To get my much more valuable long-awaited revenge on Wade Skinner I’d fashion a flying machine to take me to the sun and back if I had to. So a one-woman donkey-sanctuary-defender is nothing.

It might take longer than the few hours I was expecting to spend here, though. But it’ll be worth it. What Skinner did to my family has been eating me alive, like an infestation of termites in a wood-framed house, for seventeen years. Ripping off my parents and almost leaving us without a roof over our heads is an unforgivable crime.

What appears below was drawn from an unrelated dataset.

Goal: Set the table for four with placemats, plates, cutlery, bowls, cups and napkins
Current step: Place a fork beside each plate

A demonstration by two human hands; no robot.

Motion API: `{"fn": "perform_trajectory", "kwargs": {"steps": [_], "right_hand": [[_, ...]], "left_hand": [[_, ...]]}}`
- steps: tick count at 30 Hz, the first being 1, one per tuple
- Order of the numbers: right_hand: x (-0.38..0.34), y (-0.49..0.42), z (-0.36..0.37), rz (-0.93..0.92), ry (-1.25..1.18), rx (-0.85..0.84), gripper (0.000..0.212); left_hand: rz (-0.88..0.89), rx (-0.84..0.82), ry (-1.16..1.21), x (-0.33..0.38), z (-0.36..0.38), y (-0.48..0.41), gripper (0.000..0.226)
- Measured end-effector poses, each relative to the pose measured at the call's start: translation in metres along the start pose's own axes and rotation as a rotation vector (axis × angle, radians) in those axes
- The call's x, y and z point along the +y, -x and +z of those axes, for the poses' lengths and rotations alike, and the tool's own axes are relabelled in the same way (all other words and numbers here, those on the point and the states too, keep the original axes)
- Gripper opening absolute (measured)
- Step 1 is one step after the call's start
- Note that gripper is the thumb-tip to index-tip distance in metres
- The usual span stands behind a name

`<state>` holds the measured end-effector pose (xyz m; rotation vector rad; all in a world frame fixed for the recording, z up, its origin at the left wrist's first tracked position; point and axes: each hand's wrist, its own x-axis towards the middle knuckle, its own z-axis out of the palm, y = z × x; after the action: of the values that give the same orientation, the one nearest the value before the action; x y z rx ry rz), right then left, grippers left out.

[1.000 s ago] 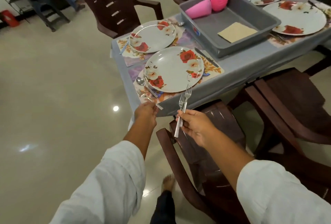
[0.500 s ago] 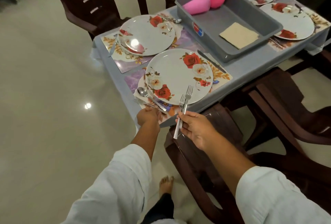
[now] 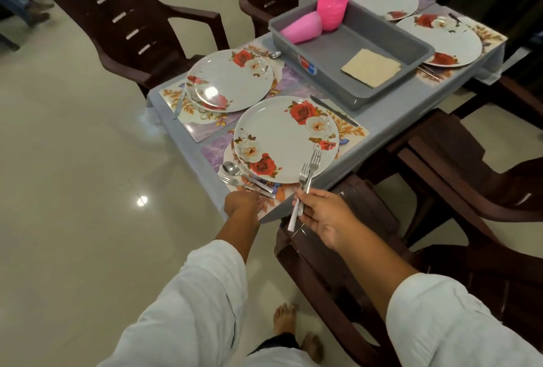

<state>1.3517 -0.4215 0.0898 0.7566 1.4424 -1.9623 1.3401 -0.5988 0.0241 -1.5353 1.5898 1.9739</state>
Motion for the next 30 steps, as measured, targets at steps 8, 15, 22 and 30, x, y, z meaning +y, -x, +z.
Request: {"fn": "perform_trajectory", "kwargs": {"steps": [8,15,22,30], "right_hand": [[0.011,0.014,0.015,-0.064,-0.093,0.016,0.005],[0.039,0.017,0.057,-0.061,-0.19,-0.007,0.007],[0.047,-0.006,0.124,-0.093,-0.168,0.013,0.015],[0.04,-0.039,0.235,-0.138,-0.229,0.067,0.009]], "left_hand": [[0.18,-0.3,-0.059,-0.012,-0.022,0.088,0.024],[0.224,-0.441,-0.192,-0.002,-0.083,0.1,0.023],[0.183,-0.524,-0.176,0.037,-0.133,0.051,0.018],[0.194,-0.584,-0.17,0.117,-0.196,-0.03,0.019]]}}
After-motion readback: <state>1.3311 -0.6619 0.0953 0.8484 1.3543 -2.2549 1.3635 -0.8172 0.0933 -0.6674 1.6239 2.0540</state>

I promised myself if I can get him back once, just once, prevent him from getting what he wants just once, I’ll consider it a job well done and let it go, shed the weight from my shoulders, the gnawing in my gut, and move on with a lighter step.

My phone buzzes again.

brOOKE

The supplier doesn’t have enough toilets for the Pinnacle Residences. Project manager wants to know if he can source others to make up the difference. I told him you’d say no, that you want them all to match. But he insisted I ask. So… woman shrugging

ME

Goddamned right they all have to match. Tell him to shove a rocket up the supplier’s ass to get enough of the original choice made in time.

You feeling ok today, btw?

Brooke is pregnant and threw up in the wastebasket by her desk yesterday.

brOOKE

Much better thanks. Hubby got me half a dozen doughnuts for breakfast and that did the trick. doughnutdoughnutdoughnutdoughnutdoughnutdoughnut

ME

Whatever keeps you working.

brOOKE

My ever-caring boss.

Man, I hope she comes back after maternity leave. Maybe I should offer to pay her childcare bill.

But that’s a problem for when I’m back in Boston. For after I’ve seen Wade Skinner’s face when I rip up his contract for this land he wants oh-so-fucking-badly and tell him it’s mine.

I stride across the café to the noticeboard where a middle-aged woman is perusing its contents while sipping from a thermos mug that has a tea bag string dangling from it.

While she’s scrutinizing a notice about a knitting competition, I snatch the donkey volunteer flyer from its pin.

She jumps a little, startled by the sound, and turns to me.

“Sorry.” I take one step toward the door, then turn back. “Actually, would you happen to know the best place to buy workwear around here?”